Hindu Sunday Schools Grow in Popularity

The hall is humming with conversation punctuated with laughter. Women in multihued, glittering saris, men in smartly tailored, vibrant ensembles, children tugging on legs and kicking at the carpet loiter by the entrance.
Krishnamurthy engages a friend in easy conversation and waits for his daughter, who is twelve, to come out of her Hindu class. She has spent the afternoon learning about the characters in the Mahabharata, one of the two major epics of Ancient India.
“I did not go to anything like this when I was growing up,” said Krishnamurthy, who was raised in Hassan, a suburb of Bangalore in Southern India.
The surrounding scene is Sunday school in all its glory—Hindu Sunday school, a convention that would have never happened back India. But in the predominantly Christian United States, parents who are looking to raise their children with Hindu values are increasingly taking the whole family to weekend faith-based learning classes.
“The Chinmaya Mission has been at the forefront of organizing such educational programs,” said Diane Eck, Professor of Comparative Religion and Indian Studies at the Harvard Divinity School said.
The Chinmaya Mission’s Sunday school program, Bala Vihar, started in 1995 with 10 children in the home of a volunteer. As the group grew, it took over a building in Anaheim and then, in 2003 moved the entire congregation to the two-level building in Tustin. They have continued to grow; eight satellite centers in Southern California absorb the overflow of worshippers.
Every Sunday, 800 children come to the Bala Vihar classes. They are divided into sessions—morning and afternoon—and broken down by grade level—from pre-school to 12th grade.
The classes fill up quickly—they’re capped at 30 children for each grade level, which means families are often turned away. Some attend classes in a satellite center and try to enroll in the main center the following year.
Programs like this do not exist in India because the temple is not central to traditional Hindu worship. Hinduism is mostly practiced individually, in front of home altars or through devotion to specific deities in temples. There is rarely a situation where Hindus come to a temple and worship as a congregation.
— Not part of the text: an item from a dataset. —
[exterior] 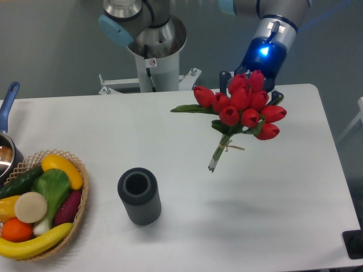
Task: Insert the flowers into the vase
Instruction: 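Carry the red tulip bouquet toward the black vase with the gripper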
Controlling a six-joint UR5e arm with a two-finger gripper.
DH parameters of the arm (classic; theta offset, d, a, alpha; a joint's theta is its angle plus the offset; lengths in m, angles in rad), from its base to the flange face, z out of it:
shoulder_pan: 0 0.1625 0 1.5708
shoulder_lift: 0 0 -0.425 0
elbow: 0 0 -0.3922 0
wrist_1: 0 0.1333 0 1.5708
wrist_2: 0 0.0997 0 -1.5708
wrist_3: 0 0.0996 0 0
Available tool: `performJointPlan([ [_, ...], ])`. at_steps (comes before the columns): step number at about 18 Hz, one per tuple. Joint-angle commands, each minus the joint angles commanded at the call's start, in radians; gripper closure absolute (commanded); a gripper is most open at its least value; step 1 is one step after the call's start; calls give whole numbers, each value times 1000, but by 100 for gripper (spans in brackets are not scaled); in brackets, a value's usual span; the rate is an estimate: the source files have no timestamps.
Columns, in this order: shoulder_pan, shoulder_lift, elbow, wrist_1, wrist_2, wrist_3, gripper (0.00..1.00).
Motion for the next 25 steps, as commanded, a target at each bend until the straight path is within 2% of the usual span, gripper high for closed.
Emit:
performJointPlan([
  [13, -8, -12, 6, 2, -2, 2, 62],
  [19, -49, -32, 35, 2, -3, -6, 62],
  [25, -69, -17, 52, 2, -61, -57, 62],
])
In India, since eighty percent of the population is Hindu, Vedic myths, values, and philosophy are part of the shared consciousness. Children hear about the great epics at home, informally, and talk about them in school or at play.
In Krishnamurthy’s daughter’s sixth grade class in the US, it is unlikely that her classmates will relate to the Mahabharata’s lessons or values, let alone know the cast of characters. But in the context of this Sunday school, she mingles with many children her age who are learning the same lessons at home.
“These [courses] provide ways of learning about the basics of faith as well as gathering with youngsters of their age who may be quite scattered in public school contexts,” said Eck.
Rekha Acharya, the class coordinator for the center, said that one of the goals of the program is to teach children lessons that people in her generation learned just by growing up in India. Acharya emphasizes the importance of written curriculum that is uniformly used in all of the centers.
“Ours is the only program all over the world that is structured and has books. It’s almost like a little school district that we run,” Rekha Acharya, the class coordinator for the center.
There are other Hindu study groups in Southern California, but few match the level of organization of the Chinmaya mission. It is common for families to form informal discussion groups to teach children cultural and religious lessons, but such groups often lack quality materials from which to teach.
“Often, the literature that we use in our study group comes from India,” said Manju Kulkarn, a mother of two is involved in such a group, “the English is not good and the stories are not relevant to life in America,” she said.
Kulkarn said that the workbooks that come from Chinmaya mission are known to be the best. Informal study groups and structured classes in Southern California purchase the curriculum from Chinmaya mission and use them in their own courses.
It is the curriculum, developed by the resident swami of the center, Swami Ishwaranandaji, that differentiates the Bala Vihar at Chinmaya mission from other Hindu classes.
The books are written in English, and this is key. Swamis at many Hindu temples speak English, but the volunteer staff will only speak one regional dialect and as a result, attract worshippers only from that corresponding geographical region in India.
Since the Chinmaya mission only uses English, it attracts families from all regions and castes. This broad base helps to unify and strengthen a Hindu congregation.
As Hindu worship traditions in America shift from informal transmission of values to structured classes, the congregation’s relationship to their faith is also changing.
Susheel Mantha, a former Sunday school teacher for ten years, has seen how teaching children through written rather than spoken stories affects the kids’ relationship with the religion.
“The children learn more here than they would in India,” Mantha said, “they actually spend time reading the lessons. This also means that they question more.”
Children often surprise parents like Krishnamurthy, who grew up in India and do not consider themselves religious.
“When they talk to their grandparents [who remain in India], they know a lot about the ancient epics. Sometimes more than I do. Their grandparents are very pleased.”